Heart attack symptoms can vary between men and women and even from person to person. Other conditions can mimic a heart attack. Here are symptoms you should never ignore.

What happens with a heart attack

A heart attack happens when one of the arteries in the heart muscle itself becomes blocked by a clot or acute narrowing from plaque build up, cutting off blood supply. The heart not only pumps blood to the rest of the body, but to itself and when that supply is interrupted, the heart is starved for blood. If the blockage is severe enough, heart tissue dies and the heart can stop beating.

The pain of a heart attack is caused by blood deprivation to the heart itself and surrounding parts of the body.

Heart attack symptoms vary by gender

Pain or pressure originating with the heart is called angina. The BBC reports on a study published by the National Institutes of Health of 900,000 people indicating that about one third of women presented no chest pain during a heart attack, but experienced fainting, nausea and dizziness. In men, nearly one quarter had no chest pain.
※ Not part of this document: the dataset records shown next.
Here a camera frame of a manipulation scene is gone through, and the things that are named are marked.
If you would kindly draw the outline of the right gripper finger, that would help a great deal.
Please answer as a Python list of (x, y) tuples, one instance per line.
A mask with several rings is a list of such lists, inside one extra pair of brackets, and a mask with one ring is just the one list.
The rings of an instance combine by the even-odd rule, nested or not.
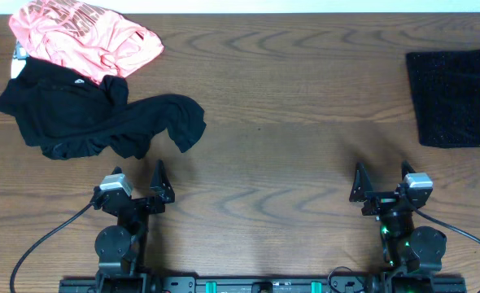
[(401, 163), (401, 177), (403, 179), (406, 178), (406, 176), (409, 175), (409, 173), (415, 173), (415, 172), (416, 171), (414, 170), (412, 165), (407, 160), (404, 160)]
[(367, 199), (367, 193), (373, 192), (369, 174), (365, 166), (358, 162), (356, 164), (355, 177), (349, 197), (350, 202), (364, 202)]

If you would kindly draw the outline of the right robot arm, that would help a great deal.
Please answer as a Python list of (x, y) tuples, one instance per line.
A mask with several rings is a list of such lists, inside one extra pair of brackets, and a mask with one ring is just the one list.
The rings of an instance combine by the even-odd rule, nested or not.
[(364, 216), (381, 223), (383, 260), (390, 265), (365, 281), (365, 292), (435, 292), (434, 274), (442, 269), (447, 236), (432, 227), (413, 223), (412, 215), (424, 207), (434, 183), (404, 161), (402, 181), (393, 191), (375, 191), (365, 166), (356, 164), (349, 200), (361, 202)]

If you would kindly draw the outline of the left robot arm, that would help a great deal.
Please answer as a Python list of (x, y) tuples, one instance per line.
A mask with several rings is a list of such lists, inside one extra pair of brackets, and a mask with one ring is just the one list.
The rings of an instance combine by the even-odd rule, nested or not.
[(134, 199), (133, 185), (119, 167), (94, 188), (90, 200), (94, 209), (117, 218), (117, 223), (103, 229), (94, 242), (98, 255), (96, 293), (158, 293), (163, 290), (160, 278), (144, 266), (149, 218), (165, 212), (165, 205), (175, 201), (162, 160), (156, 162), (150, 190), (152, 195)]

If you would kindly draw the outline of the black t-shirt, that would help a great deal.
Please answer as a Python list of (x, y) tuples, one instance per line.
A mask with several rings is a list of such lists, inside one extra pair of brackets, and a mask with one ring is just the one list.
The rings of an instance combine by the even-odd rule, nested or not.
[(123, 158), (146, 156), (152, 138), (167, 131), (181, 152), (203, 136), (204, 110), (180, 94), (129, 102), (125, 79), (100, 84), (59, 65), (28, 57), (0, 95), (0, 112), (13, 116), (26, 145), (52, 160), (99, 155), (110, 147)]
It should be noted that the majority of both sexes did experience symptoms in the chest.

Other heart attack symptoms.

Other symptoms can accompany a heart attack. A person not having chest pain, yet experiencing other symptoms may not realize the danger he or she is in. It is important to know and recognize these signs of a heart attack. They include:

  • An sudden ache in the throat radiating up into the jaw
  • An ache in the back between the shoulder blades
  • An ache in the shoulders, especially the left shoulder, and radiating down the left arm
  • Shortness of breath

A heart attack may also cause anxiety, nausea, sweating and a sense of doom. You may become lightheaded and experience fatigue.
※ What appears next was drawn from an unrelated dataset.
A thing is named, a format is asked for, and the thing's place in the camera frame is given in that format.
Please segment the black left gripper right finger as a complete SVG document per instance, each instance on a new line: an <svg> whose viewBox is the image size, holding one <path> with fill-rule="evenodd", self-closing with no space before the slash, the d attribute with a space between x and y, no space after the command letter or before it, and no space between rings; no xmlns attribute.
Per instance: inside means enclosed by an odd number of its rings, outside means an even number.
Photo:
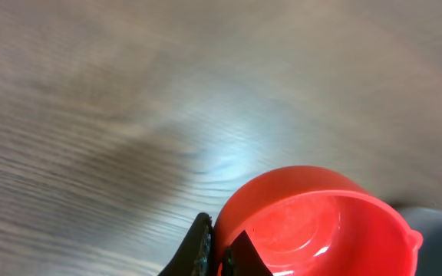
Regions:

Heart attack symptoms, or something else?

Other conditions can mimic a heart attack, such as gastroesophageal reflux disease or GERD. The difficulty for the sufferer is that pain in the chest is difficult to pin down since nerve endings are not as concentrated to specific areas as they are in other body parts. Thus the pain of severe acid reflux can be similar to that of a heart attack.
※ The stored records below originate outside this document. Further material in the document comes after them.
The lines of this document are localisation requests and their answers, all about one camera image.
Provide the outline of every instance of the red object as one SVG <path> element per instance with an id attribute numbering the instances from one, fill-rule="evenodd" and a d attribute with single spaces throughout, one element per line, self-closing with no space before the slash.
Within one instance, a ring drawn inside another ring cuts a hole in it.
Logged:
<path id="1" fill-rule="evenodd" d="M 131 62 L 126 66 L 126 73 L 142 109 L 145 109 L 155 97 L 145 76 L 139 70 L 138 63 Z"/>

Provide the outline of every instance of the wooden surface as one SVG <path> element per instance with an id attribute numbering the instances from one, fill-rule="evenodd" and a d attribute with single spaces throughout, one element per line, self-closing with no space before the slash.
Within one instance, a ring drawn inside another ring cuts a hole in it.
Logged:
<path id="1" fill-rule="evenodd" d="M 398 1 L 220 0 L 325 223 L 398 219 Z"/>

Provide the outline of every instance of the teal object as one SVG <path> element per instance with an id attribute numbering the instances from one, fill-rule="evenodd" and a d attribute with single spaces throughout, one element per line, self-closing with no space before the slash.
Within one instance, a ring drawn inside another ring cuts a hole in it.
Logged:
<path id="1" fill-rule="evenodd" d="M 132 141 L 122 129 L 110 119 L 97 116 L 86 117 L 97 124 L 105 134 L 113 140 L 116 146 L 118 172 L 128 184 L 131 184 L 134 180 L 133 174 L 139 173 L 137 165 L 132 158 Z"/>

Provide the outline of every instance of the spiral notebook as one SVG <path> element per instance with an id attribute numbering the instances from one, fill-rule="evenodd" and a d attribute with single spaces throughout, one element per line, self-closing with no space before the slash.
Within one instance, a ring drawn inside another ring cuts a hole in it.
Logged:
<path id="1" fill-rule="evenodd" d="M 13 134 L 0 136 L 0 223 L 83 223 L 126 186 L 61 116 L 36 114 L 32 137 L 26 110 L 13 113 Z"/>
Chest pain should not be ignored and you should get medical attention immediately. This is especially true if the pain is in combination with some of the other symptoms above, such as pain radiating into the back, throat, jaw and left arm. Don’t rationalize in such a situation. Get to an emergency room.

The choice is straightforward. If you get it checked out and there is no heart attack, you gain peace of mind. If it is a heart attack, 90% of patients who reach the emergency room survive.

As a precaution, chew an aspirin or another analgesic containing aspirin, such as Excedrin. Aspirin thins the blood and chewing one, to speed absorption in the stomach, can improve chances of survival until you reach a hospital.